Cuenta Natalia Menéndez, directora del Teatro Español, que cuando las compañías la vieron aparecer el pasado 10 de marzo era "como si estuvieran viendo al mismísimo demonio". Llevaba una noticia que ya imaginaban: los centros del Ayuntamiento de Madrid, incluido ese, se cerraban por la crisis sanitaria del coronavirus. En ese momento, se representaba Españolas, Franco ha muerto y Diálogo del amargo, que debía permanecer en cartel hasta el 29 de marzo. "Haber visto la escenografía montada y ver cómo se desmontaba fue un momento muy duro", dice la también directora de escena.
A la angustia por la salud, las artes escénicas han sumado la preocupación por el futuro inmediato de la profesión.
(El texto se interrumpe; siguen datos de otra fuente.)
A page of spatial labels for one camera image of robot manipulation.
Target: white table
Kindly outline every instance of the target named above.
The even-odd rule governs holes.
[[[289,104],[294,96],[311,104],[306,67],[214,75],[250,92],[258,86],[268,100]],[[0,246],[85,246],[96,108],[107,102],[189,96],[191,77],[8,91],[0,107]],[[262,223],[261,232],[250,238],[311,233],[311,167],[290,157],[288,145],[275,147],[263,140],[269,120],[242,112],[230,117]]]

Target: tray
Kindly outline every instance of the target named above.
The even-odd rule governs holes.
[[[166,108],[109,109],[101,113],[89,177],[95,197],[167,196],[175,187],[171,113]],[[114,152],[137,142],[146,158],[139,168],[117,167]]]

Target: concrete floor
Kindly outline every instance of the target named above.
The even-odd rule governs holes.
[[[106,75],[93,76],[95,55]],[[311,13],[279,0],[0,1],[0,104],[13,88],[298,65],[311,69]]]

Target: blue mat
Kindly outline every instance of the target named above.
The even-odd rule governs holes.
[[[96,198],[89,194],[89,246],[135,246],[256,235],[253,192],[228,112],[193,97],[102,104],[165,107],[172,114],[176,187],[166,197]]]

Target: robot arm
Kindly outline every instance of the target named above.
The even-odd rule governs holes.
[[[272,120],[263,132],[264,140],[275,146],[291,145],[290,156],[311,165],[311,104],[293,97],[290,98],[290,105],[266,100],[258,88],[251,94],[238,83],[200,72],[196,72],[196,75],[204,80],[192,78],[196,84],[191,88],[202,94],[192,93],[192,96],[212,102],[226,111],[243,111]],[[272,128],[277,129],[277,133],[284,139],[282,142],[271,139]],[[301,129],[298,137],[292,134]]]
No se trata solo de los teatros cerrados, sino de todo lo que viene: ¿cómo van a ensayarse los espectáculos que debían comenzar en abril?, ¿y cuándo podrá trabajarse en los agendados para mayo y junio?, ¿las obras que debían estrenarse en estos meses se recuperarán, o el esfuerzo creativo de años se perderá para siempre?, ¿y el público, seguirá ahí, o les habrán abandonado por las pantallas? Mientras el cine o el mundo del libro buscan formas virtuales de llegar al público, el teatro, un arte que exige la presencia y el encuentro físico, solo puede esperar. Y la historia reciente no es halagüeña: una década después del estallido de la crisis de 2008, el teatro no había recuperado aún a un tercio de sus espectadores.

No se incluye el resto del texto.